I agree - this article was great. It's probably going to end up being one of my favorites, and really does point out an issue when talking about, and dealing with, piracy.

nikudada:
If they know that third world countries are getting online then why not offer them a digital download service that caters to their standard of living instead of the USA's.

If I had to guess, I would bet that the main reason is that in order to set up a service like that, the market they're selling to would have to be able to cover not only some cost for the games, but also the cost for developing and maintaining the service. Given what a developer/publisher would be able to charge to keep the game cost widely affordable for these markets, it's probably not considered worth the expense. It's also very likely that there are legalities involved - the more places that a company does direct business, the more time and money they need to devote to lawyers.

To be honest, I don't see any decent solution in the near future. It's a major problem with a globalizing economy that some areas simply don't have as much money as other places, and setting different prices on the same products in different areas of the globe is something that's becoming more and more of an issue. (Hence, why Americans are buying prescription drugs from Canada)

An excellent article, with some tweak in the details about failed economic policies, it would apply perfectly to Brazil (where I come from) as well. We did not have an economic crisis on the same scale as Argentina, but the government switched from a 0-import duties policy to one that essentially doubles the price of any imported game, while the local distributors sell the same games charging slightly less than the price of a legally imported game.

In this case, it is clear that the big software companies *could* use a rational pricing policy, and yet they choose to maximize their profits by selling few high-priced games than selling a large number of reasonably priced ones.

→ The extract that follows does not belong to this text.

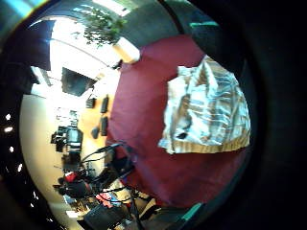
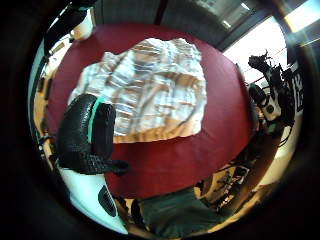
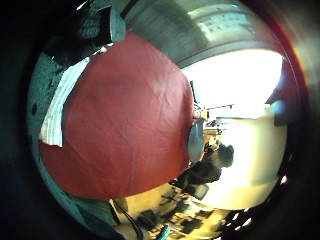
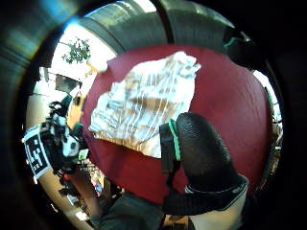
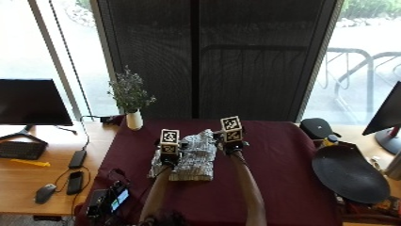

I, for one, buy the originals, since after getting my degree I've been way too busy to be able to play everything that comes out, so I can afford to buy a game every couple of months, but I'd think the average teenage gamer in Brazil (with a lot of time in his hands and a broadband connection) would find it much easier to use Bittorent or Emule to download games and cracks to his heart's content rather than try to convince his parents to spend a large portion of their household's income in a "toy".

Glad you liked it, and I assumed the situation was pretty much the same in all Latin America, so thanks for confirming it Meneguzzi. I agree that companies should pay attention to regional realities if they don't want to loose customers to piracy.